Monday, May 05, 2025

I Reckon

Months ago, I blogged about Steelheart, the first book of the Reckoners trilogy by Brandon Sanderson. Now I'm back for book two, Firefight.

This trilogy is Sanderson's foray into a twisted version of a superhero story. In a version of our own world, the arrival of a mysterious celestial body seems to trigger the development of superpowers in a select few people around the world. Without fail, these "Epics" become corrupt tyrants who use their powers to oppress and control as they slowly destroy the world. The Reckoners trilogy follows one group of humans as they try to uncover the weaknesses of these Epics and fight back. This second book, Firefight sees the protagonist David traveling to another city to fight an Epic with a past connection to his group's leader. Once there, he finds there's also an important connection to his own past, sure to drive a wedge into his group if anyone else learns of it.

Firefight is an interesting "middle chapter" of a trilogy, with plenty I liked and some things I didn't. It's young adult fiction, which isn't always known for nuance: in this genre, you usually expect that the "good guys" and good, the "bad guys" are bad, and that's just all there is to it. But some YA stories like to explore the gray areas, and Sanderson chooses that more rewarding option here. Book one, Steelheart, ended with a revelation that things are not as black-and-white as the protagonist, David, might have thought. And now book two, Firefight, really follows through on this idea. The course of the story drives David to really resist the good/evil dichotomy even more, stirring up new conflict that's satisfyingly born of character and not plot contrivance.

Sanderson also builds out the world he's created in interesting ways. He could probably have stretched out an exploration of strange powers and weaknesses (and their ramifications) into dozens of books. (That's certainly what other superpower franchises do.) That he did not do so means that each "Epic" character who shows up in the story has a truly important role to play. Firefight digs deeper into how this world came to be, why people get the powers they have, and why the powers drive people inexorably toward evil. And as it does all this, it shifts the story to an interesting new setting that differs from the first book.

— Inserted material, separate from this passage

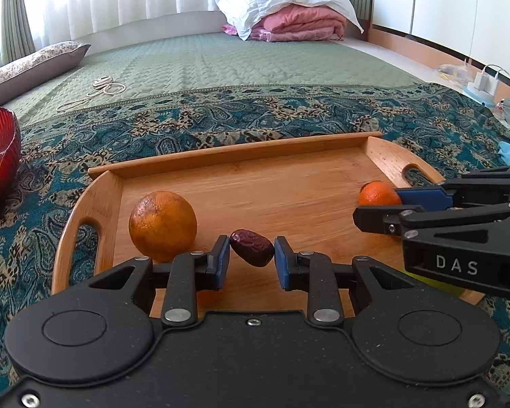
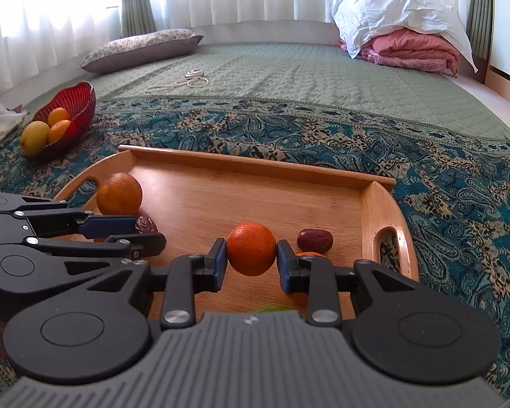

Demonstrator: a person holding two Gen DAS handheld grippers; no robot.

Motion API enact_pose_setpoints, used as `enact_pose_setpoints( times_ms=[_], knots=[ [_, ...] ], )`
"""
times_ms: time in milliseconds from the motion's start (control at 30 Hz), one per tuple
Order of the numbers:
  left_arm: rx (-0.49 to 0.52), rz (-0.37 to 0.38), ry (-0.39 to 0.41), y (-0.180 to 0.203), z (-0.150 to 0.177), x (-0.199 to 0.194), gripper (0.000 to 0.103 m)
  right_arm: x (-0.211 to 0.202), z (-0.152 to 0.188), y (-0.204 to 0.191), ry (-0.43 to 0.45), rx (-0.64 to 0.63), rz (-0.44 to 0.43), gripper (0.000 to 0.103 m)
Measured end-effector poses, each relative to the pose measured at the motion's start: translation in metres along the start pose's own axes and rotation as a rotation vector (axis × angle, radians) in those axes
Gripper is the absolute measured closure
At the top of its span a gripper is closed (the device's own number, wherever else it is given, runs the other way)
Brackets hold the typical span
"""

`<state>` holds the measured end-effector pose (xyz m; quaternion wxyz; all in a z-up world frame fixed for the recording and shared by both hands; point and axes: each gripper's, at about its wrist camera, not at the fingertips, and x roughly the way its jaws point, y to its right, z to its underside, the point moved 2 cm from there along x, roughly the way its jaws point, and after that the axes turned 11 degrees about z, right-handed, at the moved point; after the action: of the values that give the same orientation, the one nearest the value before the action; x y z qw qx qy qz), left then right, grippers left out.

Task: Organize fruits
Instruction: 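Carry the mandarin with the right tool over the tray while the left carries the date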

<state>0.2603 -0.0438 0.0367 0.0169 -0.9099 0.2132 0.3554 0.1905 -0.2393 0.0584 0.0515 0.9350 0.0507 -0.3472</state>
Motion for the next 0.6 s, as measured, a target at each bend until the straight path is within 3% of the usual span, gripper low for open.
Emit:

But Firefight also goes back on one of the things I liked best about Steelheart. In my comments on that book, I mentioned that blessedly, the conventional romantic subplot that shows up in every YA book did not follow its expected course. Firefight reveals that nope, we're actually going to do exactly the romantic subplot these stories always have. In particular, I didn't enjoy how much the main character was motivated by love -- particularly when it's portrayed in an (accurate) teenage way that might as easily be infatuation, lust, or something else. Even with a character in the story who openly mocks the idea of "love being the answer," I felt the story wasn't doing enough to depart from the trope. I guess Sanderson felt like he could only thwart so many conventions of the genre.

Still, Firefight offered a few nice surprises along the way, even if I sensed the gist of where it would end. The journey was rewarding, even if -- like the young sick child of The Princess Bride -- I would have preferred to skip all the "kissy stuff." I give Firefight a B+. I'll be curious to get to the final book of the series and see how Sanderson brings it all home.